Se ocorrer despedida sem justa causa durante o período desta garantia provisória especial o empregador deverá pagar ao empregado todas as parcelas rescisórias previstas na legislação em vigor e, também, uma indenização no valor de:

a) 50% do salário a que o empregado teria direito no período de garantia provisória no emprego, se a redução de jornada de trabalho e de salário foi igual ou superior a 25% e inferior a 50%;

b) 75% a que o empregado teria direito no período de garantia provisória no emprego, se a redução da jornada de trabalho e de salário igual ou superior a 50% e inferior a 70%;

c) 100% do salário a que o empregado teria direito no período de garantia provisória no emprego, nas hipóteses de redução de jornada de trabalho e de salário ou de suspensão temporária do contrato de trabalho em percentual superior a 70%.

E SE O EMPREGADOR SUSPENDER O CONTRATO DE TRABALHO, PORÉM VIER A EXIGIR QUE O EMPREGADO TRABALHE EM CASA, COMO FICA?

Se durante o período de suspensão temporária do contrato de trabalho ocorrer de o empregadomanter as atividades de trabalho, ainda que parcialmente, por meio de teletrabalho, trabalho remoto ou trabalho à distância, ficará descaracterizada a suspensão temporária do contrato de trabalho e o empregador estará sujeito ao pagamento imediato da remuneração e dos encargos sociais referentes a todo o período de suspensão do contrato, bem como às demais penalidades previstas na legislação em vigor e em normas coletivas.

CONCLUSÃO

Nem todas as disposições estabelecidas na Medida Provisória nº 936/2020 são prejudiciais aos empregados.

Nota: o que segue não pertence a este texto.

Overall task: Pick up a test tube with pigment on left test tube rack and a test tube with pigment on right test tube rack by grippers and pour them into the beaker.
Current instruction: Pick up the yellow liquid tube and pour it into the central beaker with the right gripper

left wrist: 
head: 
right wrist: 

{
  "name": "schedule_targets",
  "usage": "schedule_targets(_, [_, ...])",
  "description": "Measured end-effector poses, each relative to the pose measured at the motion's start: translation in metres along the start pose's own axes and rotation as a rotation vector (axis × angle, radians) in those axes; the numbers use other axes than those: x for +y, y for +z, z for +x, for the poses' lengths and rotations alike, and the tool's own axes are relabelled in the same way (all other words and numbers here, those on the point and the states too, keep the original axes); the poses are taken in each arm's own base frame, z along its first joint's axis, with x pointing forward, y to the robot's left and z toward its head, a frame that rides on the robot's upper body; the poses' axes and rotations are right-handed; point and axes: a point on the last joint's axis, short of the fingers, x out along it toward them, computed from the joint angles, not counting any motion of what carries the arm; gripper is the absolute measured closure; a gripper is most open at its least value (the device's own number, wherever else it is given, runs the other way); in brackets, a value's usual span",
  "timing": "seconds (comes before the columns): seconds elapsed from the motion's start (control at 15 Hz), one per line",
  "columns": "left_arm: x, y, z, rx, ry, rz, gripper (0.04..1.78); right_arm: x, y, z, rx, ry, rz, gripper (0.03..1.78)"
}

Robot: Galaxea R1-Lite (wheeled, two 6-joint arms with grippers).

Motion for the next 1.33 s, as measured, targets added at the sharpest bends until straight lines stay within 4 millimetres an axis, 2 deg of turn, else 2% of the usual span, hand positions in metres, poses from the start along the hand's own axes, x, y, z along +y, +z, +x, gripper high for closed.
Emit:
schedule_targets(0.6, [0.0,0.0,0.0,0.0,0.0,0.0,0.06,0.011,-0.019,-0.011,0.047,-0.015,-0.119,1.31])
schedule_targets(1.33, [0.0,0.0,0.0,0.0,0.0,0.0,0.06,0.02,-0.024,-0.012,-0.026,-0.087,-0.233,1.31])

Contudo, as medidas previstas nesta norma, embora sejam emergenciais e visem evitar um colapso financeiro no País, poderão ser questionadas no futuro através de ação judicial, por colidirem com os princípios e leis de direito do trabalho e com a Constituição Federal.

Mas até o fim do período de calamidade pública (31/12/2020) muitas outras medidas provisórias na esfera trabalhista poderão ser editadas e teremos que nos manter firmes e fortes para conseguirmos superar essa fase alarmante que o País enfrenta.